In Scala invoking no-parameter function with and without brackets is executed in different way

Question

I have following Currying function declaration:

def logString(count: Int)(fun:() => Unit) {
  for (n <- 1 to count) { fun }
}

I call this function in this way:

logString(3) { () => print("I") }

The result is nothing - just no output.

Then I just add brackets after "fun" function invocation, inside the body of Currying function declaration:

def logString(count: Int)(fun:() => Unit) {
  for (n <- 1 to count) { fun() }
}

The result becomes what is expected:

III

Is this some Scala bug, or there is some rule that I missed when learning Scala?

I know that there is rule that when you declare function like this: def myFun = 1 we can not invoke it with brackets - the compilation fails. But having different results when invoking a function with and without brackets seems more like a bug.
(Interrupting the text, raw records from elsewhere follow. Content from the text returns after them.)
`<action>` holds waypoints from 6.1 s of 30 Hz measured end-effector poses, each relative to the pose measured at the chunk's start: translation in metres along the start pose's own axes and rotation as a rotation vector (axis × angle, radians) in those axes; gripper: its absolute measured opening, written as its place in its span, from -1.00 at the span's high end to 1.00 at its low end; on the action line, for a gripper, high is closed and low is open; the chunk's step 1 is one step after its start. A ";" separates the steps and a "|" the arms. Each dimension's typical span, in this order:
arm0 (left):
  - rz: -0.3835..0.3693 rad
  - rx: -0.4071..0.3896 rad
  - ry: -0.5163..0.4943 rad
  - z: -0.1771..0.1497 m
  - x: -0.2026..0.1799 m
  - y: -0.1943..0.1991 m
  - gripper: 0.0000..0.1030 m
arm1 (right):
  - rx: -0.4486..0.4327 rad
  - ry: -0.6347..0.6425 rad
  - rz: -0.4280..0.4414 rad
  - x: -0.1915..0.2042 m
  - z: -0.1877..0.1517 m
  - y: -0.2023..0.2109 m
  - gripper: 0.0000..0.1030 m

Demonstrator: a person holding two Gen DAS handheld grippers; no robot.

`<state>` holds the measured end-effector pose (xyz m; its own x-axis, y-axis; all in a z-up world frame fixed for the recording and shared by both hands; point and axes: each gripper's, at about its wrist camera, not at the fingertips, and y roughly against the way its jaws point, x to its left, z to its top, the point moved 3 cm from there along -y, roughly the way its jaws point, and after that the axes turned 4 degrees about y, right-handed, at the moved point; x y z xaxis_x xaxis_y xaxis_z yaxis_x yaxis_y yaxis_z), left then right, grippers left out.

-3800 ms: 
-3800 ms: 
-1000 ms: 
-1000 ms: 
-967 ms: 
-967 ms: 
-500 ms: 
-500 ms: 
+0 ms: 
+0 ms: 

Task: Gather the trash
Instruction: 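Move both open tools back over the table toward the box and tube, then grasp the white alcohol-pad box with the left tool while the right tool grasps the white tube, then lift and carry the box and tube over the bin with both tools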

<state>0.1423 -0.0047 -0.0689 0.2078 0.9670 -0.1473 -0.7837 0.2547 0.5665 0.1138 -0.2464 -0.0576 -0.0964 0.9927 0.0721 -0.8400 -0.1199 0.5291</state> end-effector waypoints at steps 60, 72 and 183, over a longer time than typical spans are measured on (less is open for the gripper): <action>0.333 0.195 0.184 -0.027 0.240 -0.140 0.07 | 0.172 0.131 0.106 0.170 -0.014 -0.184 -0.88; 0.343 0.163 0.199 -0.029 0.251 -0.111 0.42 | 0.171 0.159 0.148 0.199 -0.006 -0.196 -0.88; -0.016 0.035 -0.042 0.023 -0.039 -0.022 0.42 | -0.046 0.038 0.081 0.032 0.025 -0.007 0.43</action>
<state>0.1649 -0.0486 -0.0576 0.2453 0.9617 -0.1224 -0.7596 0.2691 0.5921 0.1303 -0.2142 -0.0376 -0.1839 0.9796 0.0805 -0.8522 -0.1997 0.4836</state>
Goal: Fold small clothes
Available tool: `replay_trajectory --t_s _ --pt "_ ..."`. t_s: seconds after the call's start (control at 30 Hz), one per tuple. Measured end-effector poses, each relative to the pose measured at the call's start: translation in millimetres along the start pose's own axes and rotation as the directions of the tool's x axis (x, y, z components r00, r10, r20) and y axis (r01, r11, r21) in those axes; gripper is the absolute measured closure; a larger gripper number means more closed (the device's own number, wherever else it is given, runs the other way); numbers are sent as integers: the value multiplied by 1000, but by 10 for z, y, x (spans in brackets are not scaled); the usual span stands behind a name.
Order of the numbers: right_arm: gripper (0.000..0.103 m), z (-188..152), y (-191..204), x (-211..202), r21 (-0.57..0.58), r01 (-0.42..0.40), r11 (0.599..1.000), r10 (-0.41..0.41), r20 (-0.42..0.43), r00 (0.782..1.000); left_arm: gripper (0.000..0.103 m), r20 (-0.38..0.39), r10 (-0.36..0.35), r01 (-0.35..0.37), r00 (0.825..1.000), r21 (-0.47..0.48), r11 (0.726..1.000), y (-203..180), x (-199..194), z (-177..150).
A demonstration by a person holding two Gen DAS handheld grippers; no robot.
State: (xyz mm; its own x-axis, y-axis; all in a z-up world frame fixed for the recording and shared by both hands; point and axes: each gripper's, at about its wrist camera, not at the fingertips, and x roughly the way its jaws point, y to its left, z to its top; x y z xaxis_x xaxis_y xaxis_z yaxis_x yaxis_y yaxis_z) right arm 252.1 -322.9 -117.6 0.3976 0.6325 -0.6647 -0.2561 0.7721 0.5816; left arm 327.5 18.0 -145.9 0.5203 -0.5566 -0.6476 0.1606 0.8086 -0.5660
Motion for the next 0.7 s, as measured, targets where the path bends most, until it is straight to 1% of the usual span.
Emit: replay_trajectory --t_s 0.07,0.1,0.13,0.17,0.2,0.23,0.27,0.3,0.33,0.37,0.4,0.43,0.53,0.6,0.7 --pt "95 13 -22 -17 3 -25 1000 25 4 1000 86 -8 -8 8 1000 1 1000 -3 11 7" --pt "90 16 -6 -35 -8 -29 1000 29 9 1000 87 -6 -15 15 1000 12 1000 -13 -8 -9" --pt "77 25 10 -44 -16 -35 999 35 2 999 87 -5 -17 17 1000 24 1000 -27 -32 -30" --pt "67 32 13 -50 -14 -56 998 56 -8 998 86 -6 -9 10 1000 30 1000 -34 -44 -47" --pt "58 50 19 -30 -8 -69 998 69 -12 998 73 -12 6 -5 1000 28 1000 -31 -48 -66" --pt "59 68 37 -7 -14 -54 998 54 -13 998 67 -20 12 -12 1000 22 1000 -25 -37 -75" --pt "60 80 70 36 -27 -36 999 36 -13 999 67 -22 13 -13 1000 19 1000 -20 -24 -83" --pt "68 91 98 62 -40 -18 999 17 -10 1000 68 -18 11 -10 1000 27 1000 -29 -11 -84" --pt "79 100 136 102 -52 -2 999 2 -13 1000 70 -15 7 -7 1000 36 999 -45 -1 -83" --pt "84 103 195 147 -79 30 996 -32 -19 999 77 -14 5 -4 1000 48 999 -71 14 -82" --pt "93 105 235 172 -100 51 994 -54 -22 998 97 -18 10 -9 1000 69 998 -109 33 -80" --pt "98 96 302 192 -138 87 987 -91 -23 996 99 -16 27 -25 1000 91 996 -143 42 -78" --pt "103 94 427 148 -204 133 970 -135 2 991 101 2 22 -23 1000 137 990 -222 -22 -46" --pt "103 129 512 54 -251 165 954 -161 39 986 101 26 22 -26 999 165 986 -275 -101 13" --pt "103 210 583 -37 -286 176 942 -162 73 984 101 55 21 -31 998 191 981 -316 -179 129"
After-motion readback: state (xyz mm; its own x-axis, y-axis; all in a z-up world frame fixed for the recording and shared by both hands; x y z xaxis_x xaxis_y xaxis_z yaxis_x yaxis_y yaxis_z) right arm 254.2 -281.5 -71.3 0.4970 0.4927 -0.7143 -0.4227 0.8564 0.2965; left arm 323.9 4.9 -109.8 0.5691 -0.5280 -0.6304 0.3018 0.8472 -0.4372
Am I right or I miss something about Scala?

Answer 1

Look at the type of fun, it's fun: () => Unit. You can think of that as meaning that when you call it with (), you get Unit in return. Without explicitly calling it, fun refers to the function as a value, not the result of calling it. This is the essence of the concept of higher-order functions.

If it had type fun: => Unit, simply mentioning fun would cause it to be executed, in which case there would be no way to refer the function as a value.

Answer 2

When you have such a declaration

val x = 10

this is a value definition. The value x can be an integer like in this case, but it can also be a function.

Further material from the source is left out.